*Your assignment*
Print the whole listing again exactly, keeping no pictures in it.

------------------------------

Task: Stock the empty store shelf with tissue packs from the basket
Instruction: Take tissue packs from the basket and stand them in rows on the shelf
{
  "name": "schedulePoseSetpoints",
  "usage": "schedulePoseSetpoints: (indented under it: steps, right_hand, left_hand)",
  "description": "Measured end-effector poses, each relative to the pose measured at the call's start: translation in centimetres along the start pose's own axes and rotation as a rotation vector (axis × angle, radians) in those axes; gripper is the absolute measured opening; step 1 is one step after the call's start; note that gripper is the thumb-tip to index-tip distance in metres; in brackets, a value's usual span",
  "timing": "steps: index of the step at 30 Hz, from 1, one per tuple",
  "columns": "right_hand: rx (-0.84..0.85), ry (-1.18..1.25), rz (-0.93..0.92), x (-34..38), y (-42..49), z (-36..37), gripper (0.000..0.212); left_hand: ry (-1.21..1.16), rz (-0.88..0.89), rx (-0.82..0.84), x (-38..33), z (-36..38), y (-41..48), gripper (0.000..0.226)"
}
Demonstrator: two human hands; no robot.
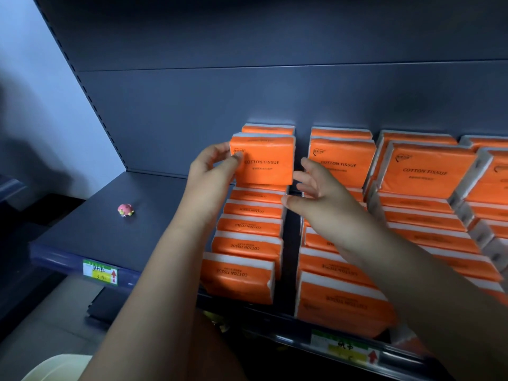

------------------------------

*Reply*
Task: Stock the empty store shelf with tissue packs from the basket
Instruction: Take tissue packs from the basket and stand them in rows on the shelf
{
  "name": "schedulePoseSetpoints",
  "usage": "schedulePoseSetpoints: (indented under it: steps, right_hand, left_hand)",
  "description": "Measured end-effector poses, each relative to the pose measured at the call's start: translation in centimetres along the start pose's own axes and rotation as a rotation vector (axis × angle, radians) in those axes; gripper is the absolute measured opening; step 1 is one step after the call's start; note that gripper is the thumb-tip to index-tip distance in metres; in brackets, a value's usual span",
  "timing": "steps: index of the step at 30 Hz, from 1, one per tuple",
  "columns": "right_hand: rx (-0.84..0.85), ry (-1.18..1.25), rz (-0.93..0.92), x (-34..38), y (-42..49), z (-36..37), gripper (0.000..0.212); left_hand: ry (-1.21..1.16), rz (-0.88..0.89), rx (-0.82..0.84), x (-38..33), z (-36..38), y (-41..48), gripper (0.000..0.226)"
}
Demonstrator: two human hands; no robot.

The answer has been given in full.